Yes, it is early 2025 and Apache Spark has been around “some time”, but there is always an audience out there that can benefit from a good overview. I thought I’d take my attempt at it after trying to find a good deck I could use for introducing Spark to an audience I’m speaking to. Let’s get into it!
From 20,000 feet
Why was Spark created in the first place?
TLDR; Data scientists were excited when machine learning (ML) algorithms started becoming available on Apache Hadoop via frameworks such as Apache Mahout, but they didn’t like waiting for these jobs to finish. A smart fella at UC Berkeley created a map/reduce engine that used long-lived worker processes and featured dataset caching. Oh, they ported over all the major ML algorithms, too.
Spark in a nutshell
Spark is a general-purpose data processing engine. It is designed to handle very large amounts of data and it distributes processing across a cluster.

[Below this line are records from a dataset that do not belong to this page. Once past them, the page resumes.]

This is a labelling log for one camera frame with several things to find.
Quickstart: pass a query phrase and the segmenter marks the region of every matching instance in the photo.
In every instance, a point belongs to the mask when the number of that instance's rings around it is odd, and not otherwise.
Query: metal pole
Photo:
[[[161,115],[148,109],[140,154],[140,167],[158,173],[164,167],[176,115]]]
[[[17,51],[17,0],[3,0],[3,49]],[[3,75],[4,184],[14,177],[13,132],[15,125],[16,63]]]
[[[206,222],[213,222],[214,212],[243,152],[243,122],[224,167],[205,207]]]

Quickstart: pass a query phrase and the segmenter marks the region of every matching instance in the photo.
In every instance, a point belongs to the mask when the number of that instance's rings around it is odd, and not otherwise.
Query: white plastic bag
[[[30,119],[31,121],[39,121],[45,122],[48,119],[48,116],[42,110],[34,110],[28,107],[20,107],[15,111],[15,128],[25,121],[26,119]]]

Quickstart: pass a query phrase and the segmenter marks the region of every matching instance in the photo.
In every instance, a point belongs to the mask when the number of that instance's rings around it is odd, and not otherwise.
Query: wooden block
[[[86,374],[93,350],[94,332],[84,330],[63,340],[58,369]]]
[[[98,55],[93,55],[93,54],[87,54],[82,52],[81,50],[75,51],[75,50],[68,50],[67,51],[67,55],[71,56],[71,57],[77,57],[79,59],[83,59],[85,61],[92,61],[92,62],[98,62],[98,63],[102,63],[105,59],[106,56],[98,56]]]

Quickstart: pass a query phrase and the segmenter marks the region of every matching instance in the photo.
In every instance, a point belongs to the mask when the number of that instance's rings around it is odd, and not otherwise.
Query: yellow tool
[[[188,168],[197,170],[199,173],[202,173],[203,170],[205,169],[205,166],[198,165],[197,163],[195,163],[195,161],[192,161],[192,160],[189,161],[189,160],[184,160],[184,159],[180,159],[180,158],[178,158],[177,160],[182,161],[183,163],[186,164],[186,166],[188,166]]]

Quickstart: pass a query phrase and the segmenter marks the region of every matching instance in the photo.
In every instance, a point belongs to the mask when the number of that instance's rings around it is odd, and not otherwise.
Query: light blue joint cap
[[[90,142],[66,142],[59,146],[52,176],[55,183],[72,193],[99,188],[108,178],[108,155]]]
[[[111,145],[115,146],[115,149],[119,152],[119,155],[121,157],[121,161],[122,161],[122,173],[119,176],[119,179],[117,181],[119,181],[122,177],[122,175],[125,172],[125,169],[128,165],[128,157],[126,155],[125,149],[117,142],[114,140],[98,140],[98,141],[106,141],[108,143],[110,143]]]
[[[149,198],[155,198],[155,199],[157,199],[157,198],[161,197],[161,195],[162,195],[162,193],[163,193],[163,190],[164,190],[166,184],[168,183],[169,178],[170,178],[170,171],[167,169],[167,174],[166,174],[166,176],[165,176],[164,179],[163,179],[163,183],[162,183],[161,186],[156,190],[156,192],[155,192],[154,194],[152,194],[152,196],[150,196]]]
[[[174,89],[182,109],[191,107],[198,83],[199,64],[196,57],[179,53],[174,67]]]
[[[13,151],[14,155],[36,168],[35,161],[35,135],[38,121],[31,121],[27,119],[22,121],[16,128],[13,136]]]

It supports a wide range of workloads types such as ML, querying structured data, batch processing, streaming ingestion, and graph computations.
No real surprises in the types of use cases it can tackle; transformations, aggregations & windowing, interactive & batch data analysis, text mining, index building, pattern recognition, graph creation & analysis, sentiment analysis, prediction models, recommendation systems, fraud detection, logs processing, event detection, and more.
Data sources
Can read from a variety of sources.

Data lakes are the sweet spot.

Ecosystem
The top layer of the diagram below shows that Spark is generally accessed via APIs for a select set of programming languages. These APIs can access the initial (and underlying core) data representation known as a Resilient Distributed Dataset (RDD). For structured data, Spark created the Dataframe API (also commonly referred to as Spark SQL) that layers on top of the RDD API.
Additional APIs such as Structured Streaming and MLLib use the Dataframe API so that programmers can quickly transition to different workload types without learning a whole new framework.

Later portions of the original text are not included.